The Supreme Court hearing in the political row in Arunachal Pradesh has thrown up three interesting issues concerning a Governor’s role under the Constitution. The first is about a Governor’s powers. Though it is too early to draw any conclusions, what a Bench headed by Justice J.S. Khehar has said makes it clear that a Governor cannot have unbridled powers. It was contended on behalf of the BJP MLAs who had joined hands with the Congress rebels to remove an elected government leading to President’s rule in the border state that (1) a Governor enjoys absolute immunity for his actions while in office (2) his actions cannot be questioned in court and (3) that he is answerable to the President only.
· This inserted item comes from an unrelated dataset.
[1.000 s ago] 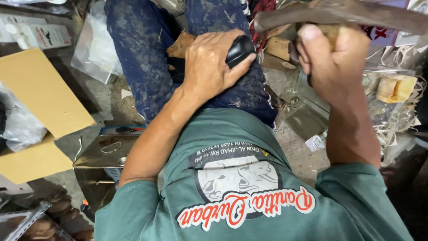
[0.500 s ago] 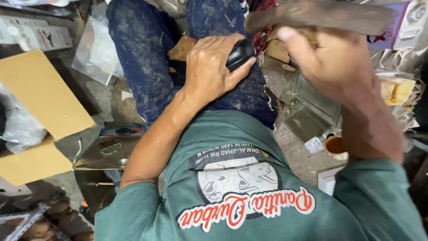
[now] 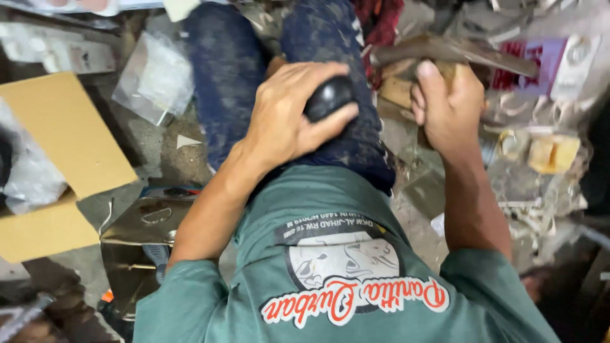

While agreeing that a Governor cannot be made a party before a court, the Bench has said the court can intervene if there is an allegation of mala fide to examine whether it is personal or legal mala fide. The second point the court has made is that a Governor’s actions can be reviewed in court. In reply to the argument that a Governor has a discretionary power to summon, prorogue or convene a House which is not subject to judicial review, the Bench observed, “Article 163 (2) does not say anything done by the Governor is not justiciable”. The Constitution does not give a Governor unlimited powers. Otherwise it would mean, as the court said, he could even “trample upon democracy”. The Gauhati High Court has upheld the Arunachal Governor’s decision to convene a session before time to test the government’s majority.
The third outcome of the hearing on Wednesday is that all gubernatorial appointments are political. The Congress has alleged that the Arunachal Governor has acted as an agent of the BJP government at the Centre. The argument made on behalf of the Arunachal Governor that, being a former Chief Secretary (of Assam), he was not a political appointee led the court to assert that: “Every Governor is a political appointee”. This contradicts the commonly held view that a Governor is a fair and objective Central representative in a state.